▶ _WHAT IS BEING ASKED_: Only lines with the string "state" matter here; gather them from the material below.

▶ _DATASET SECTION_:
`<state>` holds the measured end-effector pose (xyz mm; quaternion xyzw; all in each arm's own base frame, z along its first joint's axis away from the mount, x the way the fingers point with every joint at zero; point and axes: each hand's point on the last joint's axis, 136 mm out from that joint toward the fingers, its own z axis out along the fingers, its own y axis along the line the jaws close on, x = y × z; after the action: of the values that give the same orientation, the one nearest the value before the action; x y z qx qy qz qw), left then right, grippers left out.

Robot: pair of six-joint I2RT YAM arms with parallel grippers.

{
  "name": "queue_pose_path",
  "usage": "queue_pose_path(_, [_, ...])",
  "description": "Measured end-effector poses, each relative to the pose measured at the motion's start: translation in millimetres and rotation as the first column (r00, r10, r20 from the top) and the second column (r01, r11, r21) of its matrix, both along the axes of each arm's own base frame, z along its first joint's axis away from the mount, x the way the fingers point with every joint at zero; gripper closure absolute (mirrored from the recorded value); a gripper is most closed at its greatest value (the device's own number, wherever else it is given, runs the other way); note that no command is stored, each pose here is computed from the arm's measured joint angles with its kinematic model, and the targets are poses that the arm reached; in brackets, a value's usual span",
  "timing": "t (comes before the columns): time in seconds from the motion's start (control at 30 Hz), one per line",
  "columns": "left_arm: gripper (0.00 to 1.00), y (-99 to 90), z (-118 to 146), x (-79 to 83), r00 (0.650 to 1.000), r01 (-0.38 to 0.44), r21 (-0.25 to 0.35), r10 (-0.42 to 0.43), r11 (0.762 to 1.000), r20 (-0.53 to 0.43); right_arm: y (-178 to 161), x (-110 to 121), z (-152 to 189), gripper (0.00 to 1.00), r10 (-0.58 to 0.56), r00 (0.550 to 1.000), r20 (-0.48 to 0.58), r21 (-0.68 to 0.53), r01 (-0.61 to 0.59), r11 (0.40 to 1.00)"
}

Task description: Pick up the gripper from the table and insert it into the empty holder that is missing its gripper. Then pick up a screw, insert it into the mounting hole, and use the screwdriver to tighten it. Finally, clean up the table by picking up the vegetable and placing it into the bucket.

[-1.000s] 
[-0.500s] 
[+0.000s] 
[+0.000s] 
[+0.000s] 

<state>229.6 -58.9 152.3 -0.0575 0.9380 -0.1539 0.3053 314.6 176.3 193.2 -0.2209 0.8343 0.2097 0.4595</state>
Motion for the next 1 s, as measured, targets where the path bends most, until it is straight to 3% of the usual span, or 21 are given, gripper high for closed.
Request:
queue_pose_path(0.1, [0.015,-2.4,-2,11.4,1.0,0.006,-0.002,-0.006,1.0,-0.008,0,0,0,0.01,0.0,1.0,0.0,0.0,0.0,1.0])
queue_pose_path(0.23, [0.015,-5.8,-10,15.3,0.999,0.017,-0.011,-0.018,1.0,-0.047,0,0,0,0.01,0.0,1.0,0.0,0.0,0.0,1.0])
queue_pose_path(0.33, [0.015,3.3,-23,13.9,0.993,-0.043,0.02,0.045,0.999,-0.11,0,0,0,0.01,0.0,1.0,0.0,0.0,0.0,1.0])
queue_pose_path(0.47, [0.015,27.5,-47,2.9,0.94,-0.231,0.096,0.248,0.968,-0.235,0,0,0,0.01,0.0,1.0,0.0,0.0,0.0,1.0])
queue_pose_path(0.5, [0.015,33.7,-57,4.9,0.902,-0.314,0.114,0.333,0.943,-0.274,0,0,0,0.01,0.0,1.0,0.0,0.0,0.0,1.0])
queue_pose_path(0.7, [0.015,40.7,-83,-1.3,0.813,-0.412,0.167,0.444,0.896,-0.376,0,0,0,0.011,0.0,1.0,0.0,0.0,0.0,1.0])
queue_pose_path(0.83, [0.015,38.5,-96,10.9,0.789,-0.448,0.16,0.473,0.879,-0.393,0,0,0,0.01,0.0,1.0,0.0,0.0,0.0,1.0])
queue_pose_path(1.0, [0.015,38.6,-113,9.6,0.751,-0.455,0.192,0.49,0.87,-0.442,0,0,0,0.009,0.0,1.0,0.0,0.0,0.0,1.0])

▶ _SOLUTION TO THIS TASK_:
`<state>` holds the measured end-effector pose (xyz mm; quaternion xyzw; all in each arm's own base frame, z along its first joint's axis away from the mount, x the way the fingers point with every joint at zero; point and axes: each hand's point on the last joint's axis, 136 mm out from that joint toward the fingers, its own z axis out along the fingers, its own y axis along the line the jaws close on, x = y × z; after the action: of the values that give the same orientation, the one nearest the value before the action; x y z qx qy qz qw), left then right, grippers left out.
<state>229.6 -58.9 152.3 -0.0575 0.9380 -0.1539 0.3053 314.6 176.3 193.2 -0.2209 0.8343 0.2097 0.4595</state>

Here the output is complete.